Pancreatic head cancer and periampullary cancer (including ampullary cancer, lower common bile duct cancer, and duodenal papilla cancer) are frequent causes of middle and low biliary obstruction as well as a group of gastrointestinal malignancies characterized by insidious onset, rapid progression, and poor treatment outcomes and prognosis[6-10]. Many patients are diagnosed at advanced stages, missing the opportunity for curative surgery. Hence, interventions to alleviate biliary obstruction are necessary to extend survival and improve patient quality of life[11,12]. Kubo et al[13] demonstrated that interventional surgery for malignant obstructive jaundice has broad applicability, minimal invasiveness, high success rates, and rapid postoperative recovery, with PTCD being a common procedure[14-16].

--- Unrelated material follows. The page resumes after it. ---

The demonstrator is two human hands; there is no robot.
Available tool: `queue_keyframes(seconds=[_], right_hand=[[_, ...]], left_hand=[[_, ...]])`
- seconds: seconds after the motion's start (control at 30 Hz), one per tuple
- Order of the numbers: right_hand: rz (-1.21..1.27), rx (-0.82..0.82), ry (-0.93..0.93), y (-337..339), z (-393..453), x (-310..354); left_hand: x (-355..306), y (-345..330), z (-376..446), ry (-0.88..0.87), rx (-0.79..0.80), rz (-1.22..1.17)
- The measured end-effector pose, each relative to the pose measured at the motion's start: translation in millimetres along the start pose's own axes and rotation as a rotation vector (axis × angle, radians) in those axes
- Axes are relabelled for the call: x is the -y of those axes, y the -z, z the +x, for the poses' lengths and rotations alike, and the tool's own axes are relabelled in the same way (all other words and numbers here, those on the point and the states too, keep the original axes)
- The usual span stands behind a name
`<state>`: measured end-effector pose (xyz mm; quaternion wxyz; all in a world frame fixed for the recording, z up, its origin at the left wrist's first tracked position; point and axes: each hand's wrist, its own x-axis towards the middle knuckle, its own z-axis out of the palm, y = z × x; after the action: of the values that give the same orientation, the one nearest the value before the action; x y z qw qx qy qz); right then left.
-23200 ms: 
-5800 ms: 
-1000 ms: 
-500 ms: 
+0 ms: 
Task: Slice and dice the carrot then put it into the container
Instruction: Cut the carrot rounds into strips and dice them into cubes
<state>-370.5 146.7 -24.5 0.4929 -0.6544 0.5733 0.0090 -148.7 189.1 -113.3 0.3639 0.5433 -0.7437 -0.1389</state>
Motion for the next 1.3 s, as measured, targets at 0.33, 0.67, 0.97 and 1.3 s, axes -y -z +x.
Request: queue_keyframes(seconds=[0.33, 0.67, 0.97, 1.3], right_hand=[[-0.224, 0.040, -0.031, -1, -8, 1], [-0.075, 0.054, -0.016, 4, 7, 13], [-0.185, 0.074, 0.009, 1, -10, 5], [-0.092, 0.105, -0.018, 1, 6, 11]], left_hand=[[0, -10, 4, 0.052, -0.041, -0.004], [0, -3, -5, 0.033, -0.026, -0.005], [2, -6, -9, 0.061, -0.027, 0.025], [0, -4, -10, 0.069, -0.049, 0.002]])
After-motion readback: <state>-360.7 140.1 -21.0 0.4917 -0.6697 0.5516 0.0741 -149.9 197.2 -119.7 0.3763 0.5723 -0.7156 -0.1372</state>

Currently, there is some debate surrounding the advantages and disadvantages of percutaneous left hepatic biliary stent placement and catheter drainage vs percutaneous right hepatic biliary stent placement and catheter drainage for treating low malignant obstructive jaundice. Dumonceau et al[17] investigated the benefits of PTCD and endoscopic retrograde cholangiopancreatography in treating biliary obstruction, concluding that PTCD is a simpler procedure with shorter transhepatic access and broader drainage coverage, making it more effective than endoscopic retrograde cholangiopancreatography for patients with biliary obstruction. However, Inoue et al[18] reported that improper puncture during percutaneous liver biliary drainage and stent implantation might result in vascular damage and biliary bleeding, with percutaneous right hepatic puncture causing more liver parenchyma damage and liver injury. Additionally, patients carrying a drainage bag on their right side experience a significant reduction in their quality of life. Due to the limited selection of percutaneous left hepatic puncture routes and scarce literature, many believe this approach is challenging and exposes patients to high radiation levels. Thus, few studies in China have investigated the treatment of low malignant obstructive jaundice with biliary stent placement and catheter drainage via percutaneous left hepatic puncture.

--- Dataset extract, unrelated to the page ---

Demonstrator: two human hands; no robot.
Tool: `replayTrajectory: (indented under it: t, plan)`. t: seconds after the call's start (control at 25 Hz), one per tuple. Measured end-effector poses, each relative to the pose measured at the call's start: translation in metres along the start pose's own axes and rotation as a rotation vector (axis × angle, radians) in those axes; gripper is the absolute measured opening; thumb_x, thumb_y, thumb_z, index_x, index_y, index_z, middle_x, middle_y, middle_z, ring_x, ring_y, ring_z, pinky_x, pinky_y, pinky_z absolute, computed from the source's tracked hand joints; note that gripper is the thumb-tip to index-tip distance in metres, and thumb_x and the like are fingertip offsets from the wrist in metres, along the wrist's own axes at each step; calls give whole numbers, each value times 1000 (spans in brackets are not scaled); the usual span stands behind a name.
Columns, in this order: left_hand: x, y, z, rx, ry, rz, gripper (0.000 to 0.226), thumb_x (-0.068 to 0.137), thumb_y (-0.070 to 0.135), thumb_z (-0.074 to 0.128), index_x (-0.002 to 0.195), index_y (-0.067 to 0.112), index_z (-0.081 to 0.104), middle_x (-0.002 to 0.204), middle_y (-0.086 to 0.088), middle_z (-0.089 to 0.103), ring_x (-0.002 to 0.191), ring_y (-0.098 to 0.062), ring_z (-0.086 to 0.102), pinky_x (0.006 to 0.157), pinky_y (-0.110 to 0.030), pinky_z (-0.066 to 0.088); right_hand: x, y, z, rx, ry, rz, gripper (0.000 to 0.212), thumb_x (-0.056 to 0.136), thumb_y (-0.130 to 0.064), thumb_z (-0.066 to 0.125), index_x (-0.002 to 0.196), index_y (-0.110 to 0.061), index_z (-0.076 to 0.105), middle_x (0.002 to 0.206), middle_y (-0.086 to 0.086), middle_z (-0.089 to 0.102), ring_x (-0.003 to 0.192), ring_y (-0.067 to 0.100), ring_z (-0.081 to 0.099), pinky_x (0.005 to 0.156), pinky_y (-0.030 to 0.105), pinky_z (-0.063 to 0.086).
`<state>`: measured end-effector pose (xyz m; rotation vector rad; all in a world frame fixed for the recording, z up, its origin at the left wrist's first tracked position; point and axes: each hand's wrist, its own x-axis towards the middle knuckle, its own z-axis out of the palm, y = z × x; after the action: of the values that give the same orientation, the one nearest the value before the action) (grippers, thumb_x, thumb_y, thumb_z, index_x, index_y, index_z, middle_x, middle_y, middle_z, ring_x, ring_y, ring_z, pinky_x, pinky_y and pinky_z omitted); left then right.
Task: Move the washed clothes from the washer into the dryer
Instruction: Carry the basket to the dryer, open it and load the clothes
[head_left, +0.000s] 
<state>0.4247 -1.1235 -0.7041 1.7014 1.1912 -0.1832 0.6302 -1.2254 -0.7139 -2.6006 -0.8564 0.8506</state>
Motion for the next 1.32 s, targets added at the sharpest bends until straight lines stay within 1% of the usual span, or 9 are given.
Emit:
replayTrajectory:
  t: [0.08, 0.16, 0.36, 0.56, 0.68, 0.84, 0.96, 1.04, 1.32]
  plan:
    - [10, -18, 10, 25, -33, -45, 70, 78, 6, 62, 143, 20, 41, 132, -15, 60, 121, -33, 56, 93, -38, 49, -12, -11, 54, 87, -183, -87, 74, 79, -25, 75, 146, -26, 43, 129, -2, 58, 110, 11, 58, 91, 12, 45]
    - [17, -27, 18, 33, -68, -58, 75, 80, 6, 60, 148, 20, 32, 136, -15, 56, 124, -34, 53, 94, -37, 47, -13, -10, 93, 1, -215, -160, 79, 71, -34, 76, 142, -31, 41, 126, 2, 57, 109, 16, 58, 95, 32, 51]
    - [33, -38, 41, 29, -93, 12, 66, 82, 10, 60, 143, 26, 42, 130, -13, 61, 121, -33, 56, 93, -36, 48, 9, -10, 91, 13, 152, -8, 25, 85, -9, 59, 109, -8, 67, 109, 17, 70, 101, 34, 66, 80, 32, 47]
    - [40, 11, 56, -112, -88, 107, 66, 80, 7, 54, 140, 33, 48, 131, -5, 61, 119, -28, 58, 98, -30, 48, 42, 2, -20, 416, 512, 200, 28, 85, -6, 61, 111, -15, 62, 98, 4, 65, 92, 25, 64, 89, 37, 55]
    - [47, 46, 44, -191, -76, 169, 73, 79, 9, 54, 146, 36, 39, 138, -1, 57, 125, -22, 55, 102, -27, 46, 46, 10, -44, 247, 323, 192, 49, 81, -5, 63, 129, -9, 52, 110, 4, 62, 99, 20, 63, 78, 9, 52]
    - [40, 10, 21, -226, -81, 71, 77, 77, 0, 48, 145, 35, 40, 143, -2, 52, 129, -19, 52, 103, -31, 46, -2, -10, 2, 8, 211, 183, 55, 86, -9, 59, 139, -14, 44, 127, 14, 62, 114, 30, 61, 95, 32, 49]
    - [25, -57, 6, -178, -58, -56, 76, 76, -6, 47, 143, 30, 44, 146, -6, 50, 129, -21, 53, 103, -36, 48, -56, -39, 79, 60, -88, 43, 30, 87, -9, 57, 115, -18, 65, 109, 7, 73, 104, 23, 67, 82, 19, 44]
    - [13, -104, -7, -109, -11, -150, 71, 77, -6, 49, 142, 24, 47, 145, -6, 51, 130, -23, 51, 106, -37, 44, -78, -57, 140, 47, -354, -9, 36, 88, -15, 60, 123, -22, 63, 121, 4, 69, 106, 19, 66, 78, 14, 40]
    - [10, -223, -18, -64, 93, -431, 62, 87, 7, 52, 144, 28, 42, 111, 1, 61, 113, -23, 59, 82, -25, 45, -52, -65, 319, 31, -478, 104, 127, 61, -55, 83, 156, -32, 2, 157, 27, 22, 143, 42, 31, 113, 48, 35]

In line with a humanistic care approach and aiming to enhance long-term survival, our hospital predominantly opted for percutaneous left hepatic biliary stent placement and catheter drainage in treating middle-low malignant obstructive jaundice. We compared the clinical efficacy of two distinct puncture paths in addressing low biliary obstruction. Our study revealed that the reduction rates of total bilirubin, direct bilirubin, aspartate aminotransferase, and gamma-glutamyl transpeptidase in Group A were significantly faster than those in Group B presurgery and post-surgery (P < 0.05). Liver function recovery was notably superior in comparison to percutaneous right hepatic puncture. Factors contributing to these results include the slender left hepatic duct, the small left hepatic lobe, and minimal liver damage. Furthermore, stent implantation ensures an unobstructed common bile duct.

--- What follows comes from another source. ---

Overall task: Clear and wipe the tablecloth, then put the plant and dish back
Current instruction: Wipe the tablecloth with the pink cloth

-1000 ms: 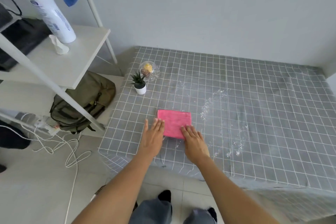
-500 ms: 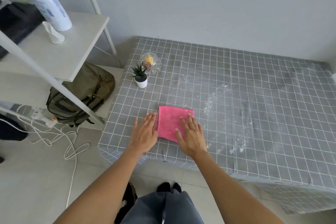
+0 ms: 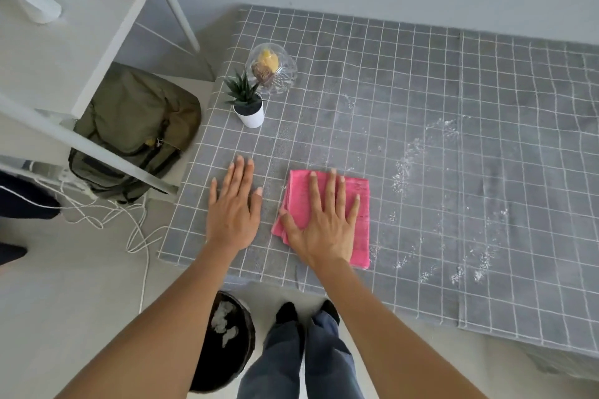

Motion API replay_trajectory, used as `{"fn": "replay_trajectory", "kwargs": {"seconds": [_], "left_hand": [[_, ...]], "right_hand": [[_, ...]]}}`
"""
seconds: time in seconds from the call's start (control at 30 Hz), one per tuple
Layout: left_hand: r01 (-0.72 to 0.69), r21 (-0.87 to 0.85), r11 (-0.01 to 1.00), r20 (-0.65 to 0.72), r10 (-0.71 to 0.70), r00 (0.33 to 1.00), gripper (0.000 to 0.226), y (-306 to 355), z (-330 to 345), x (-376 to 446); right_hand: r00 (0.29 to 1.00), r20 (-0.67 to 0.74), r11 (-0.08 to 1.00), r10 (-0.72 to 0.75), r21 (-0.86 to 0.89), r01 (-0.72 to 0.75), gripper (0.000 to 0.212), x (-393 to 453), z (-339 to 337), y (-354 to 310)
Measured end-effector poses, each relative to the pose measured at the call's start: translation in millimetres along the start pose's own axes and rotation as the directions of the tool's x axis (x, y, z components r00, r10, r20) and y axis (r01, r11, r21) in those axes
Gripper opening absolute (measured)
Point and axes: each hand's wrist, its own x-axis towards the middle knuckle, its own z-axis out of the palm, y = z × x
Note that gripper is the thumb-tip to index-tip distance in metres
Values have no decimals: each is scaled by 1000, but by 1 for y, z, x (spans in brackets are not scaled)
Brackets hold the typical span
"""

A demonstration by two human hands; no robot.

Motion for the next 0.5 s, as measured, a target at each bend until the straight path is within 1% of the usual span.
{"fn": "replay_trajectory", "kwargs": {"seconds": [0.33, 0.4, 0.5], "left_hand": [[-17, 11, 1000, -2, 17, 1000, 61, -3, -1, 1], [-24, 6, 1000, -4, 25, 1000, 61, -4, -1, 1], [-29, 8, 1000, 7, 29, 1000, 61, -6, -2, 1]], "right_hand": [[997, -46, 998, -57, 1, 57, 71, -4, -2, 15], [998, -70, 1000, -3, 12, 4, 69, -8, -3, 26], [984, -105, 989, 143, 37, -140, 68, -12, -5, 42]]}}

Owing to the intact bile duct in the right hepatic lobe, increased bile duct tension accelerates bile excretion. After the right hepatic puncture, the bile duct was exposed to the external environment, leading to a decrease in intrahepatic bile duct tension and a slower bile excretion rate. Consequently, patients experienced a gradual decrease in bilirubin levels and a prolonged recovery period from liver damage in the short term. We observed and analyzed the significantly lower peritoneal effusion leakage around the drainage tube in Group A compared to Group B, considering the diminished liver function and protein synthesis in patients with advanced tumor stages, which contributed to ascites development. The puncture location for patients who underwent percutaneous right hepatic puncture resulted in a relatively low puncture point in both supine and lateral positions. Excessive abdominal pressure frequently accompanies abdominal fluid leakage from the puncture site, substantially diminishing quality of life. In contrast, the elevated puncture point in patients receiving percutaneous left hepatic puncture led to minimal fluid exudation at the puncture site, whether standing, lying laterally, or supine, resulting in a negligible impact on the quality of life. Group A displayed a marginally higher survival rate, which we attributed to the reduced effect on quality of life, improved mood and comfort, and consequently better mental state, dietary intake, and nutrition, ultimately leading to a longer patient survival time.
Both domestic and international findings combined with our study revealed that percutaneous left hepatic biliary stenting and catheter drainage for treating low biliary obstruction substantially enhanced liver function, quality of life, postoperative pain duration, leakage of peritoneal effusion around the drainage tube, and overall patient survival.
This research was carried out retrospectively and reflected the experiences of a single institution. Additionally, our study acknowledges the constraint posed by the limited sample size, which may result in variations among some of the documented findings.
In managing low biliary obstruction, percutaneous left hepatic biliary stent placement and catheter drainage demonstrated superior therapeutic efficacy compared to percutaneous right hepatic stent placement and catheter drainage. Consequently, for patients experiencing low biliary obstruction, prioritizing percutaneous left hepatic biliary stenting and catheter drainage is recommended.
For cases of middle and low biliary obstruction with left and right hepatic duct dilatation, the type of approach and whether different approaches affect the difficulty of puncture operation and intraoperative and postoperative complications have not been discussed in detail.
This study compared the clinical efficacy of two different puncture paths in treating middle and low biliary obstruction. The study prioritized the optimal puncture pathway.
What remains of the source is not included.